● **Assignment**
The data below calls for an exact copy.

● **Dataset extract**

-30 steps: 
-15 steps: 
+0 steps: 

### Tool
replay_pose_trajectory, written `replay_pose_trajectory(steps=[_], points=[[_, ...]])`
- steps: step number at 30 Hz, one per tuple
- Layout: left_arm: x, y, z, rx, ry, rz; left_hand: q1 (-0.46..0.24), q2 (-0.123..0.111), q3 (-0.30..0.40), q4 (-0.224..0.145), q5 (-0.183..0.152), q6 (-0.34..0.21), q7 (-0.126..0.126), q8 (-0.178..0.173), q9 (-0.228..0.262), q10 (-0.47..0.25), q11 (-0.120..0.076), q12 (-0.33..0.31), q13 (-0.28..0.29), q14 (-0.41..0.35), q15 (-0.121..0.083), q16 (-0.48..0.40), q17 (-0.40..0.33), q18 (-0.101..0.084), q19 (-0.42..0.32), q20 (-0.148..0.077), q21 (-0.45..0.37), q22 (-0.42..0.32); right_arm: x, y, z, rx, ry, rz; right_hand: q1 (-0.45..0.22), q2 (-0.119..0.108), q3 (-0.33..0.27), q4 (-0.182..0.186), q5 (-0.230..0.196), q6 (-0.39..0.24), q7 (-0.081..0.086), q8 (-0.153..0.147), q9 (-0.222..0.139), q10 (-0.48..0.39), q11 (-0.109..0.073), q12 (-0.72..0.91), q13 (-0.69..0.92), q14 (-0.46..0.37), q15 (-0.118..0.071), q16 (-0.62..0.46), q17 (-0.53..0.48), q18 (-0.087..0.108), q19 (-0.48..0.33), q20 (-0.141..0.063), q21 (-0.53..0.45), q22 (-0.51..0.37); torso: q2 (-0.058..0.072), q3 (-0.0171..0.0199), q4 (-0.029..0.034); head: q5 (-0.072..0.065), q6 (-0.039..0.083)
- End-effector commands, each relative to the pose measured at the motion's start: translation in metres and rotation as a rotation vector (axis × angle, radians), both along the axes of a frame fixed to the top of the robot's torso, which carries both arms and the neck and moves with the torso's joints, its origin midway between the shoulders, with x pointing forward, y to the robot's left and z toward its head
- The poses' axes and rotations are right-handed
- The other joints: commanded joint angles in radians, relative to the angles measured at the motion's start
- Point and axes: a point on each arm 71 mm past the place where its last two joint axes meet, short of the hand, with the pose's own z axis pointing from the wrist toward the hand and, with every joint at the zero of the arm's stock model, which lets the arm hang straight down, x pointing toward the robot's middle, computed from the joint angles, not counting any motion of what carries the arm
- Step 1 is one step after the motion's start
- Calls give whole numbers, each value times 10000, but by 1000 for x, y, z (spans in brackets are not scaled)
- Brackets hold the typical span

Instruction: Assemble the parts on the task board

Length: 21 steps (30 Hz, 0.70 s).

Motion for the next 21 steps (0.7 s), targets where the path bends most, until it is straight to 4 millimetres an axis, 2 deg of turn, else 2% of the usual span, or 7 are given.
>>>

● **Response to the task**
-30 steps: 
-15 steps: 
+0 steps: 

### Tool
replay_pose_trajectory, written `replay_pose_trajectory(steps=[_], points=[[_, ...]])`
- steps: step number at 30 Hz, one per tuple
- Layout: left_arm: x, y, z, rx, ry, rz; left_hand: q1 (-0.46..0.24), q2 (-0.123..0.111), q3 (-0.30..0.40), q4 (-0.224..0.145), q5 (-0.183..0.152), q6 (-0.34..0.21), q7 (-0.126..0.126), q8 (-0.178..0.173), q9 (-0.228..0.262), q10 (-0.47..0.25), q11 (-0.120..0.076), q12 (-0.33..0.31), q13 (-0.28..0.29), q14 (-0.41..0.35), q15 (-0.121..0.083), q16 (-0.48..0.40), q17 (-0.40..0.33), q18 (-0.101..0.084), q19 (-0.42..0.32), q20 (-0.148..0.077), q21 (-0.45..0.37), q22 (-0.42..0.32); right_arm: x, y, z, rx, ry, rz; right_hand: q1 (-0.45..0.22), q2 (-0.119..0.108), q3 (-0.33..0.27), q4 (-0.182..0.186), q5 (-0.230..0.196), q6 (-0.39..0.24), q7 (-0.081..0.086), q8 (-0.153..0.147), q9 (-0.222..0.139), q10 (-0.48..0.39), q11 (-0.109..0.073), q12 (-0.72..0.91), q13 (-0.69..0.92), q14 (-0.46..0.37), q15 (-0.118..0.071), q16 (-0.62..0.46), q17 (-0.53..0.48), q18 (-0.087..0.108), q19 (-0.48..0.33), q20 (-0.141..0.063), q21 (-0.53..0.45), q22 (-0.51..0.37); torso: q2 (-0.058..0.072), q3 (-0.0171..0.0199), q4 (-0.029..0.034); head: q5 (-0.072..0.065), q6 (-0.039..0.083)
- End-effector commands, each relative to the pose measured at the motion's start: translation in metres and rotation as a rotation vector (axis × angle, radians), both along the axes of a frame fixed to the top of the robot's torso, which carries both arms and the neck and moves with the torso's joints, its origin midway between the shoulders, with x pointing forward, y to the robot's left and z toward its head
- The poses' axes and rotations are right-handed
- The other joints: commanded joint angles in radians, relative to the angles measured at the motion's start
- Point and axes: a point on each arm 71 mm past the place where its last two joint axes meet, short of the hand, with the pose's own z axis pointing from the wrist toward the hand and, with every joint at the zero of the arm's stock model, which lets the arm hang straight down, x pointing toward the robot's middle, computed from the joint angles, not counting any motion of what carries the arm
- Step 1 is one step after the motion's start
- Calls give whole numbers, each value times 10000, but by 1000 for x, y, z (spans in brackets are not scaled)
- Brackets hold the typical span

Instruction: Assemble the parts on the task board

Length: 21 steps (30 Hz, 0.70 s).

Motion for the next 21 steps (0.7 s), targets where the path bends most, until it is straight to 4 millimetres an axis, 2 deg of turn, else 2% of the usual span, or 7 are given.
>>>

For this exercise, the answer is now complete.